In attesa della crisi
L’originale menzogna del governo Bush della esportazione della democrazia, venne anche sostenuta da un’altra menzogna che lo stesso Bush dovette confessare, cioè la certezza della presenza di armi di distruzione di massa, che avrebbero giustificato l’aggressione a difesa e tutela dell’integrità dell’intero Occidente, del quale Bush si sentiva paladino.
La certezza proveniva dall’avere fornito tali armi in occasione della guerra contro l’Iran e in occasione dello sterminio dei curdi; praticamente aveva le bolle di consegna di quelle armi, ma non se ne trovò traccia perché il feroce dittatore, fin allora protetto e sovvenzionato dagli USA aveva provveduto alla loro distruzione, per cancellare le prove di molti dei suoi crimini.
Tali menzogne non servivano solamente a giustificare l’aggressione all’Afghanistan e all’Iraq, ma rappresentavano il più logico supporto alla dilatazione dei conflitti e dell’imperialismo neo-colonialista e al sostegno dei nuovi interessi strategici in tutte le nuove aree politiche e geografiche che insistono nell’enorme bacino del petrolio.
La minaccia di una crisi economica rappresentò il terreno di coltura ottimale per motivare la recrudescenza violenta, pur sempre ammantata dalla litania della esportazione della democrazia e della difesa dell’integrità dell’Occidente, periodicamente minacciata e puntualmente esaltata dal solito Bin Laden elevato ad icona del male, ma benefattore della politica di Bush, tant’è che quasi un decennio di ricerche da parte della più potente organizzazione spionistica del pianeta non è riuscito a recuperarne le tracce.

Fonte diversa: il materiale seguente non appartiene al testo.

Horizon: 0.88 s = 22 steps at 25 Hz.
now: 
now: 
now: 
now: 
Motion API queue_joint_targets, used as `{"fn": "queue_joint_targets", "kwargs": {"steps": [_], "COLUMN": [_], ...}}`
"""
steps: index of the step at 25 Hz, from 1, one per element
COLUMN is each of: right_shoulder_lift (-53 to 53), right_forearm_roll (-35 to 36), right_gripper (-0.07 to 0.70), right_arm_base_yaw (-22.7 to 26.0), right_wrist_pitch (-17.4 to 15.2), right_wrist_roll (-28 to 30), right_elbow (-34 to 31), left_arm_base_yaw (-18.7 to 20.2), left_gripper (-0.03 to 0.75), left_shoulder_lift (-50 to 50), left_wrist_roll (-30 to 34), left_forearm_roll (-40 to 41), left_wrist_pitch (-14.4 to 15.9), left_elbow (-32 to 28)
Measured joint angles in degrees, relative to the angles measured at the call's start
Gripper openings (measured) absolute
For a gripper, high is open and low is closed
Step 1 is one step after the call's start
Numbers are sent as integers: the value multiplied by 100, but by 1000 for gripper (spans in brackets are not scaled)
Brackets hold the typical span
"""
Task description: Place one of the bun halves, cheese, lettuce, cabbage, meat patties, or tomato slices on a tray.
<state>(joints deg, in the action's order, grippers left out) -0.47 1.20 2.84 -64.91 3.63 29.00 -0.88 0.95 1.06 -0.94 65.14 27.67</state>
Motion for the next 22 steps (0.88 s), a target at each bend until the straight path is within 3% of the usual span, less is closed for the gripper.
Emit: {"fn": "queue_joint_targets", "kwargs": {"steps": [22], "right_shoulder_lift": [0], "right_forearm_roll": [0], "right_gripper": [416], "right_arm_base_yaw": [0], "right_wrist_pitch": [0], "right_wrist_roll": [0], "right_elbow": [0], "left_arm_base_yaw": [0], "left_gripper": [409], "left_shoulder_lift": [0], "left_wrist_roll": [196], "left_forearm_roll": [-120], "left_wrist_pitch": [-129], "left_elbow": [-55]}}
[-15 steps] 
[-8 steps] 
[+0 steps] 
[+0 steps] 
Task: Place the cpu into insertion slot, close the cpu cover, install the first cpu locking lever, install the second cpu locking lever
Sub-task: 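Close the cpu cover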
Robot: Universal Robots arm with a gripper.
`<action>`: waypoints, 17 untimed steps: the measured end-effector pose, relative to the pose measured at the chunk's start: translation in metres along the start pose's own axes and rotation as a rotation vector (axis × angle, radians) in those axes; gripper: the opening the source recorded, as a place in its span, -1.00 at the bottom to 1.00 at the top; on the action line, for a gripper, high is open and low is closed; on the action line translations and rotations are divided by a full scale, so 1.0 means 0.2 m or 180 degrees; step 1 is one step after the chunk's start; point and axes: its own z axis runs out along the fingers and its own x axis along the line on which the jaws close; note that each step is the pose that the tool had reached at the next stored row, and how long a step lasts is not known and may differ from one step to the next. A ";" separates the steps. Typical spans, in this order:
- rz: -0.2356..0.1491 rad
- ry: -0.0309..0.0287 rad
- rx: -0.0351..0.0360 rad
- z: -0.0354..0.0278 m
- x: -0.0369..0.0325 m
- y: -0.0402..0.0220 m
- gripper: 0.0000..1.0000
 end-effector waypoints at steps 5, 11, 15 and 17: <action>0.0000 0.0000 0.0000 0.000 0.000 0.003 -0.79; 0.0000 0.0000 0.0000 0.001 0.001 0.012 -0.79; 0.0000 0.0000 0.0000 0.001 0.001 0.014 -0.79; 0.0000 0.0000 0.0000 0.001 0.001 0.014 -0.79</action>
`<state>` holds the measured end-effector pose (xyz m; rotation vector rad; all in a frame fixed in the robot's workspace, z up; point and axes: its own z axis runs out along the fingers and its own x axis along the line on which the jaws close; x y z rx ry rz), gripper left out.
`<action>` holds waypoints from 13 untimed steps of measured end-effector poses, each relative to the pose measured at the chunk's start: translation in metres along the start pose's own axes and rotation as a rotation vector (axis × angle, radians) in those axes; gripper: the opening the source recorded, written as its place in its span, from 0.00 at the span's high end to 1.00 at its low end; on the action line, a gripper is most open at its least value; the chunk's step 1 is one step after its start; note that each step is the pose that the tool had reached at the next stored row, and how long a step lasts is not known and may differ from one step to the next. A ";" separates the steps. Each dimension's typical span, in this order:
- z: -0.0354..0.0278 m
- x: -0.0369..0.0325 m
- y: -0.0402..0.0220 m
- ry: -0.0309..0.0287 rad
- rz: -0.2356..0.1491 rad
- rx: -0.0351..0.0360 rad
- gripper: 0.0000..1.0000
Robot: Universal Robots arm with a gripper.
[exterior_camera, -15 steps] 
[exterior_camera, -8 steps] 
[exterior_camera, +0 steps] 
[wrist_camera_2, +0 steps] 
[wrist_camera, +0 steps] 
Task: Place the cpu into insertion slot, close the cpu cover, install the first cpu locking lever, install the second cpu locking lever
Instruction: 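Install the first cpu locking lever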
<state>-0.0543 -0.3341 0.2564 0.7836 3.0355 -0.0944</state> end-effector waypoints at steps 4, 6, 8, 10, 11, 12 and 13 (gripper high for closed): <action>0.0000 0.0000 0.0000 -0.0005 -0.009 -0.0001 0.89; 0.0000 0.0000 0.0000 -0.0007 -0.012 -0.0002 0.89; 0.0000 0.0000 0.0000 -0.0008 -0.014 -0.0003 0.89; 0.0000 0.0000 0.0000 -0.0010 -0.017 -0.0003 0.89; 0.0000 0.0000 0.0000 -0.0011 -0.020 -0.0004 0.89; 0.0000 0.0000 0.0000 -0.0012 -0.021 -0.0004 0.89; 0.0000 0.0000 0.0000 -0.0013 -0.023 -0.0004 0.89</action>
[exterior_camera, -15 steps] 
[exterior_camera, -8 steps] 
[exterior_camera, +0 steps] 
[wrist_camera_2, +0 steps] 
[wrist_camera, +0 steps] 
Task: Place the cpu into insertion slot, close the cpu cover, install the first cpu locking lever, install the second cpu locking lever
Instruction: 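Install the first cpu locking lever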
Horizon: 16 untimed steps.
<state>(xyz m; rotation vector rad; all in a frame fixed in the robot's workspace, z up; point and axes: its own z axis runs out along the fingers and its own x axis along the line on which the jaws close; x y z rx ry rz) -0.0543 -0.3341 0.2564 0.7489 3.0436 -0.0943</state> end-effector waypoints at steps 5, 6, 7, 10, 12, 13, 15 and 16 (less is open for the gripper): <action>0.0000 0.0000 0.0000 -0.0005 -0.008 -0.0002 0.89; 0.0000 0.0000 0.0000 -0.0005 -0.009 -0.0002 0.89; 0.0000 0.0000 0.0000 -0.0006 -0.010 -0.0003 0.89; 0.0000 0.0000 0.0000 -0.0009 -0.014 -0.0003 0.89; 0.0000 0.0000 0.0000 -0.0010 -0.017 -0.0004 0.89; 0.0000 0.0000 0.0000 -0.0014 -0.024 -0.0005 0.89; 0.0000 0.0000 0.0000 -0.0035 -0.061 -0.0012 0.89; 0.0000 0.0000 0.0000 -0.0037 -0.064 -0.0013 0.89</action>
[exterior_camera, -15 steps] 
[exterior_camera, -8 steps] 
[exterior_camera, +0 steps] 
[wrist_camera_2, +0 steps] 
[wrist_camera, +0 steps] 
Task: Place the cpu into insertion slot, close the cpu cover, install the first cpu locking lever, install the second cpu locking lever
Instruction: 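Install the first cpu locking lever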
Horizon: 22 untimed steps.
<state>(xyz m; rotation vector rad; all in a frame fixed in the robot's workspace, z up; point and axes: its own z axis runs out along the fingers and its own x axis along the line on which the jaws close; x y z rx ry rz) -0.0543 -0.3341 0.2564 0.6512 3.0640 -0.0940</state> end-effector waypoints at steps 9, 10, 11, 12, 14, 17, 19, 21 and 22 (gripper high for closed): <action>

Bin Laden ha rappresentato il miglior testimonial per la propaganda delle guerre esterne di difesa.
La crisi economica, paventata e minacciata, è servita a lungo per fornire gli argomenti giustificativi di una guerra inutile e dannosa.
La speranza di protrarre nel tempo le conseguenze economiche delle folli spese militari, ha prodotto l’acuirsi imponderabile della medesima crisi, che è esplosa autonomamente, ormai priva di ogni controllo.
La piccola e media borghesia americana, quella che sta pagando i costi immensi di tale crisi, ha fatto marcia indietro e, così come nel 1929 elesse Roosevelt per riportare la politica economica nell’alveo della politica sociale, distraendola dall’alveo della finanza, adesso ha eletto Barack Obama, per capovolgere i termini operativi e ricominciare daccapo investendo le risorse nel lavoro, nella produzione, nell’innovazione, nella ricerca e non più nei consumi, specie se di armi.
L’Occidente Europa cerca di seguire il passo, consapevole di non disporre delle risorse americane, ma convinta di dover modificare metodi dimostratesi fallimentari.
Fa eccezione l’Italia; questa Italia che nel 1929 non capì l’inversione di marcia di Roosevelt e si affidò a Mussolini; così oggi non capisce l’inversione di Obama e prosegue a concedere credito a Berlusconi. Interviene a sostegno del cavaliere anche la Chiesa, che sta subendo il rinnegamento dello Sviluppo del Magistero sociale della Chiesa e delle risoluzioni del Concilio Vaticano II, per seguire ed inseguire la deriva liberista, nel cui orizzonte si profila l’autoritarismo politico, che per la Chiesa potrebbe diventare l’autoritarismo religioso.